Tetrabutylammonium Hydroxide-Functionalized Ti3C2Tx MXene for Significantly Improving the Photovoltaic Performance of Perovskite Solar Cells.

Abstract

An appropriate electron transport layer (ETL) or cathode buffer layer (CBL) is critical for high-performance perovskite solar cells (PVSCs). In this work, tetrabutylammonium hydroxide (TBAOH)-functionalized Ti3C2Tx MXene (TBAOH-Ti3C2Tx) is developed to improve the photovoltaic performance of PVSCs. TBAOH-Ti3C2Tx is synthesized by HF etching and then TBAOH intercalation, and TBAOH can effectively attach to the Ti3C2Tx surface during the intercalation process. In hole transport material (HTM)-free carbon-based PVSCs with the structure of ITO/ETL/MAPbI3/carbon, the SnO2 doped by TBAOH-Ti3C2Tx (SnO2:TBAOH-Ti3C2Tx) as ETL shows decreased WF and increased conductivity and improves the growth of the perovskite film with a larger grain and significantly reduced defects, which synergistically facilitate charge transport and extraction and reduce charge recombination.
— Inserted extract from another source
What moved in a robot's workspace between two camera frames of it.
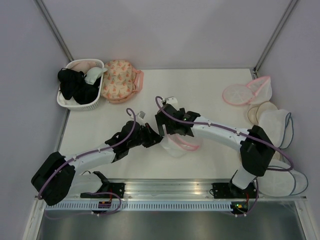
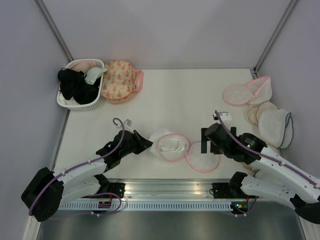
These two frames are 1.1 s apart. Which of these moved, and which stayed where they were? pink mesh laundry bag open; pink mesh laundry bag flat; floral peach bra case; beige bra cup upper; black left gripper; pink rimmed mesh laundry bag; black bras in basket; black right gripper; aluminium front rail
Moved: pink rimmed mesh laundry bag; black right gripper; black left gripper
Stayed: black bras in basket; beige bra cup upper; aluminium front rail; pink mesh laundry bag flat; pink mesh laundry bag open; floral peach bra case
The HTM-free carbon-based PVSC with SnO2:TBAOH-Ti3C2Tx ETL exhibits a significantly higher PCE of 14.93% with enhanced device stability compared to the control device with pristine SnO2 ETL (11.95%) and also outperforms most of the HTM-free carbon-based PVSCs with MAPbI3 perovskite reported so far. In traditional inverted PVSCs with the structure of ITO/PTAA/MAPbI3/PCBM/CBL/Ag, the TBAOH-Ti3C2Tx is utilized as a CBL to significantly enhance device performance with a high PCE of 21.16%, which is obviously superior than that (16.26%) of the control device without CBL. The impressive results indicate that tetrabutylammonium hydroxide-functionalized Ti3C2Tx MXene possesses great application potential in different functional layers for high-performance PVSCs.